__Task goal__
Report every line of the listing below in which the string "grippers" appears.
========
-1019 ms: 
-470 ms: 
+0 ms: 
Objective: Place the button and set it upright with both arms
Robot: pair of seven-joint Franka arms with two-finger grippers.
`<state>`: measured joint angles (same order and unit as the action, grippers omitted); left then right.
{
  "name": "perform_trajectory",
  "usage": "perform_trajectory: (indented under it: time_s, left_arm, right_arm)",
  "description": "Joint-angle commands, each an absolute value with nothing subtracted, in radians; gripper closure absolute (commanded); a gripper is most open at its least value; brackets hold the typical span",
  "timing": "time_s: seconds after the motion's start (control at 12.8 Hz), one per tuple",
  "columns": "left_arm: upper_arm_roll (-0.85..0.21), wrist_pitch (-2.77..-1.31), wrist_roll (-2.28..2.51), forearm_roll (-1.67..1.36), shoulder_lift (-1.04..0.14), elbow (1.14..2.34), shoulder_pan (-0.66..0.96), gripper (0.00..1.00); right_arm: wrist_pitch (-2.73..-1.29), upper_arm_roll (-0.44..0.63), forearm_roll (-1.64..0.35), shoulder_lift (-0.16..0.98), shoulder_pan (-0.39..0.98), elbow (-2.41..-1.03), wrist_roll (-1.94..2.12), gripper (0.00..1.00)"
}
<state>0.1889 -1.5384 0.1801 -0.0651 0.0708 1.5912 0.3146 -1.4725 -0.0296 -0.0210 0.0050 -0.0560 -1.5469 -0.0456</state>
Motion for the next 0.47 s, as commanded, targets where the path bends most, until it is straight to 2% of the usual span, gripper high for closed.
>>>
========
__Answer to this task__
Robot: pair of seven-joint Franka arms with two-finger grippers.
`<state>`: measured joint angles (same order and unit as the action, grippers omitted); left then right.

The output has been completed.